Spinach power boosts silicon solar cells
Popeye’s muscles get energy-boosting powers extracted from spinach – and now so do solar panels.
Combining the vegetable’s photosynthetic protein with silicon produces significantly higher current levels than can be achieved by other such “biohybrid” cells composed of the plant protein and metal.
“This combination produces current levels almost 1000 times higher than we were able to achieve by depositing the protein on various types of metals.
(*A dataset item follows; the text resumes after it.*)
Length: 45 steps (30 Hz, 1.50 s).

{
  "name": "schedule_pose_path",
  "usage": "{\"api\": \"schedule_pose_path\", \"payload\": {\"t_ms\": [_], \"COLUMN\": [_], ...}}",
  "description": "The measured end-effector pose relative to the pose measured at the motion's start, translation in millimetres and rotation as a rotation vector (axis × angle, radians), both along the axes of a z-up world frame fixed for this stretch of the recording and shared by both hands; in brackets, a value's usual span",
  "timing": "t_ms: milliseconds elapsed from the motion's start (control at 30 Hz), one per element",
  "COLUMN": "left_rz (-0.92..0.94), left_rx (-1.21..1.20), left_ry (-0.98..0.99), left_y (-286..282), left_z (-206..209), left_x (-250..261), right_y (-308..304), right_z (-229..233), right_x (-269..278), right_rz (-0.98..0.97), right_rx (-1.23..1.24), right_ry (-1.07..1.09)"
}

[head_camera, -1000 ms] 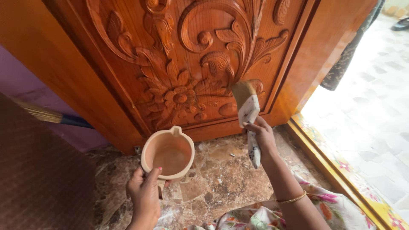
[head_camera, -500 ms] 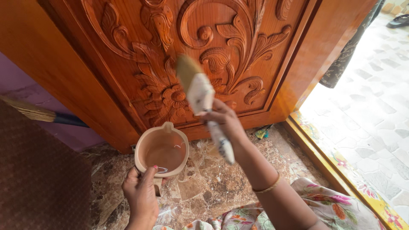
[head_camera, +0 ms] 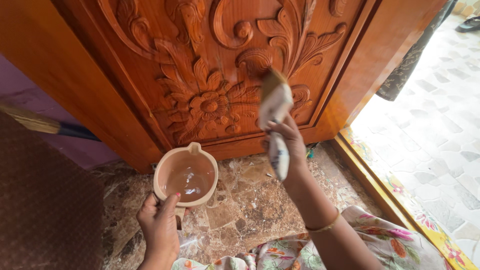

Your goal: The person applies a liquid from a small container to the surface of a carved wooden door using a paintbrush. They dip the brush into the container and apply the liquid to different sections of the door's floral carvings and flat surfaces.

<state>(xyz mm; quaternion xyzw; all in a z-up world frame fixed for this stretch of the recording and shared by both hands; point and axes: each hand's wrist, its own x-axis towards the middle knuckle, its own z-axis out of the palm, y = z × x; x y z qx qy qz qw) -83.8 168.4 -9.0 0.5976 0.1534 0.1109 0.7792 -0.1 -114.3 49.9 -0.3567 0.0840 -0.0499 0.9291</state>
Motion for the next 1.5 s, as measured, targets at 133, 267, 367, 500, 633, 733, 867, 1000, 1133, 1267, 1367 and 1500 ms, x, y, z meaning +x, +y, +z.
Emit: {"api": "schedule_pose_path", "payload": {"t_ms": [133,267,367,500,633,733,867,1000,1133,1267,1367,1500], "left_rz": [-0.014,-0.023,-0.038,-0.06,-0.063,-0.039,-0.045,-0.049,-0.068,-0.037,-0.07,-0.056], "left_rx": [0.004,0.041,0.032,0.003,0.004,-0.051,0.012,0.033,-0.015,0.039,0.001,-0.011], "left_ry": [-0.004,-0.043,-0.012,-0.046,-0.013,-0.036,-0.017,-0.025,-0.052,0.007,-0.061,-0.05], "left_y": [0.9,1.6,3.1,5.0,2.7,-3.9,-6.0,-5.8,-3.2,1.1,1.6,0.1], "left_z": [0.3,-3.0,-9.0,-16.0,-15.0,-11.5,-3.7,-1.4,-3.6,-4.9,-6.5,-8.6], "left_x": [-0.4,2.0,-0.4,-2.0,-0.5,1.3,0.1,-0.2,-1.1,-1.8,-2.0,-1.2], "right_y": [37.5,40.4,18.9,-29.0,-46.1,-30.4,16.2,35.7,20.2,-32.4,-59.4,-91.7], "right_z": [46.7,62.7,44.5,-0.3,-21.7,2.6,46.9,62.2,49.9,27.1,-1.0,-31.4], "right_x": [-5.8,-14.1,-11.7,-11.1,-14.5,-11.6,-7.2,1.7,3.3,5.2,-12.8,-33.3], "right_rz": [0.115,0.268,0.213,0.08,-0.07,-0.13,-0.059,0.212,0.253,0.247,0.079,0.139], "right_rx": [-0.019,0.047,-0.044,0.004,0.009,-0.025,-0.293,-0.177,-0.176,-0.008,-0.14,-0.186], "right_ry": [-0.138,-0.271,-0.129,-0.052,-0.038,0.089,0.105,-0.134,-0.123,-0.202,-0.079,-0.016]}}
It also produces a modest increase in voltage,” said David E. Cliffel, a Vanderbilt University associate professor of chemistry who collaborated on the project with G. Kane Jennings, a professor of chemical and biomolecular engineering. “If we can continue on our current trajectory of increasing voltage and current levels, we could reach the range of mature solar conversion technologies in three years.”
Scientists have known for more than 40 years that a protein key to photosynthesis, called Photosystem 1 (PS1), continues to function after it is extracted from plants such as spinach. They have determined that PS1 converts sunlight into electrical energy with nearly 100 percent efficiency, compared with conversion efficiencies of less than 40 percent achieved by man-made devices. This has prompted researchers around the world to use PS1 to create more efficient solar cells.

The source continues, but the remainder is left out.